Shangwe Fazili dit qu’il a du mal à dissuader son garçon de 12 ans de s’engager dans le lavage et la vente du coltan.
«Nos enfants sont habitués à travailler dans les mines. Ils y vont de leur propre gré et ont également l’habitude de travailler pour gagner de l’argent. Il s’agit d’une liberté à laquelle ils sont attachés.»
Fazili est menuisier à Rubaya. Quand la chance lui sourit, il trouve un client et gagne l’équivalent d’environ 5$, mais parfois il rentre bredouille.
«Mon travail ne peut me permettre d’acheter même une culotte ou des souliers pour mes enfants, car tout ce que je gagne sert à payer la nourriture,» dit-il. « Alors comment puis-je les empêcher de travailler si je n’ai rien à leur offrir? »
Les autorités locales disent qu’elles s’efforcent d’empêcher les enfants d’aller dans les mines.
«Les enfants qui travaillent dans les mines le font clandestinement et chaque fois que nous sommes mis au courant d’une telle pratique illégale, nous intervenons pour y mettre fin, » déclare Serkali Birhalo, chef du village dans Rubaya.
Pour Fazili, la solution ne consiste pas à empêcher les parents d’envoyer leurs enfants dans les mines ou à punir les parents qui ne peuvent empêcher leurs enfants d’y travailler.
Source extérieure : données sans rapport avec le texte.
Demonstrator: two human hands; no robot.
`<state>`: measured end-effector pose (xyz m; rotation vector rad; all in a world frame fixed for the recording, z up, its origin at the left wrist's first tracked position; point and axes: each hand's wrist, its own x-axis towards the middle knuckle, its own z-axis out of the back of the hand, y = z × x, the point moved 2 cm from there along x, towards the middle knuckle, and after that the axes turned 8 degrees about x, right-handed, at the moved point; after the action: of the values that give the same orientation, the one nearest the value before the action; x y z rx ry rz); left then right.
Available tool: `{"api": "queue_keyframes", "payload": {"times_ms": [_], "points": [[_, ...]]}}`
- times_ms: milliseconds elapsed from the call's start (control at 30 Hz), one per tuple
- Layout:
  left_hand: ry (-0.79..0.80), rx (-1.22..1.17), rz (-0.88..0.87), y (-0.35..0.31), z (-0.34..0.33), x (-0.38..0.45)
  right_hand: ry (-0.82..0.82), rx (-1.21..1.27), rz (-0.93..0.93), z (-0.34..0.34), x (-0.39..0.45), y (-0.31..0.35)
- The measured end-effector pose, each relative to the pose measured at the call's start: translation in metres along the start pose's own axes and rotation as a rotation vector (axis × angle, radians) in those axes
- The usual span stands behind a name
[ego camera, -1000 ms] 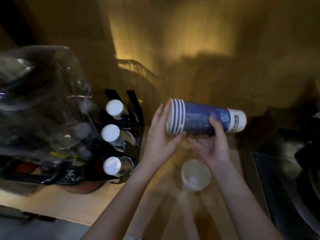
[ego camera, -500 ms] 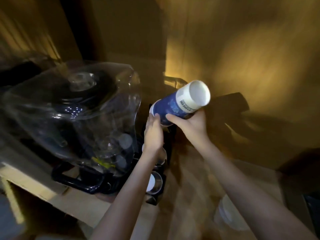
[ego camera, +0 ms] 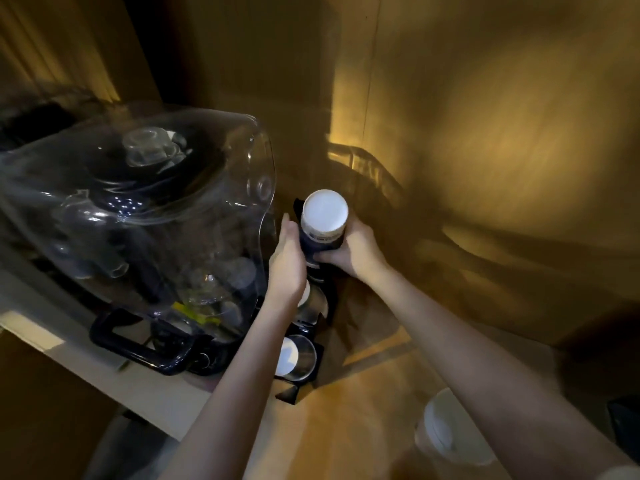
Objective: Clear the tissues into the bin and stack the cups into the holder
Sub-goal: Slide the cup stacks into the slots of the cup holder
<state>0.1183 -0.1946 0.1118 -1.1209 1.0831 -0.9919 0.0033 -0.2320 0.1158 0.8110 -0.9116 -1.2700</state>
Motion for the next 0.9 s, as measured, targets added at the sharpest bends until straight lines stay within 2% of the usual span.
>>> {"api": "queue_keyframes", "payload": {"times_ms": [100,167,267,367,633,800,900], "points": [[-0.017,0.333,-0.319,-0.014,-0.002,-0.014,0.005,-0.028,-0.040,-0.010,0.006,-0.014],[0.008,0.513,-0.431,-0.012,-0.006,-0.018,0.085,-0.096,-0.116,-0.016,0.009,-0.023],[0.095,0.756,-0.323,0.006,-0.009,-0.009,0.212,-0.190,-0.238,-0.023,0.004,-0.033],[0.100,1.048,-0.332,0.018,-0.012,-0.002,0.208,-0.112,-0.281,-0.020,-0.008,-0.036],[0.042,1.239,-0.380,0.006,-0.018,0.005,0.157,0.238,-0.399,0.014,-0.035,-0.044],[0.073,1.275,-0.387,0.006,-0.015,0.008,0.064,0.318,-0.436,0.050,-0.055,-0.053],[0.027,1.316,-0.439,-0.001,-0.017,0.007,0.025,0.240,-0.414,0.077,-0.076,-0.063]]}}
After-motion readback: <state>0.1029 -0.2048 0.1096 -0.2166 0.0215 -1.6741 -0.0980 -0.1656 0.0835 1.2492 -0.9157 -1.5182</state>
Selon lui, il faudrait plutôt consentir des efforts pour lutter contre la pauvreté.
«Le problème n’est pas d’empêcher les enfants de travailler, mais le vrai problème réside dans les conditions de vie difficiles des parents qui ne font que contraindre les enfants au travail,» explique Fazili.
Selon les populations locales, le problème des enfants qui pratiquent le lavage et le séchage des minerais dans Rubaya sera difficile à résoudre avant que les gens ne se soient débarrassés de la pauvreté.
«J’ai des clients,» dit Philémon avec fierté, exploitant minier de 15 ans. « Et il y a toujours des gens qui veulent acheter mon coltan. »
L’expérience de Philémon dans le métier s’avère indéniable à le voir s’enfoncer dans le sable. Il tire habilement le coltan de la flaque de sable devant lui. Une fois qu’il réalise quelques grammes, il part pour vendre son butin à des clients établis.
Il dit que même si le coltan tiré de l’extérieur des carrières peut être de moindre qualité, il y a toujours des gens qui veulent s’en offrir.
Philémon utilise l’argent qu’il gagne pour acheter des chaussures et des cahiers. Selon lui, gagner de l’argent l’aide surtout à se sentir utile. Il est fier quand il peut acheter le ndazi, type de beignet local et musururu, bière locale fabriquée à partir de sorgho.
Beaucoup d’enfants cherchent du travail informel dans la mine avant même d’arriver à l’adolescence.
Bosco, qui a requis l’anonymat pour ce qui est de son nom de famille de peur d’attirer des ennuis pour sa famille, vient d’atteindre l’âge de 15 ans. Il a abandonné l’école à l’âge de 9 ans et a, depuis lors, travaillé dans les mines de coltan.
« Après la mort de ma mère, j’ai été obligé de m’occuper de mes trois frères car mon père ne pouvait pas le faire seul ; alors j’ai commencé à suivre les autres chaque fois qu’ils partaient pour les mines, et ce, à l’insu de mon père. «Parfois, ils pouvaient me permettre ou refuser de me permettre de travailler. Tout dépendait de la personne qui était à la commande. »
Quand Bosco n’est pas dans les mines, il passe sa journée à chercher du coltan dans de petits ruisseaux au pied des collines.
«Même si on ne peut pas gagner plus d’argent dans les mines, je ne m’en sors pas si mal, et je ne peux pas manquer au moins [l’équivalent de] 2 $ chaque fois que je viens dans cet endroit», conclut-il.
Traduit de l’anglais par Ndayaho Sylvestre.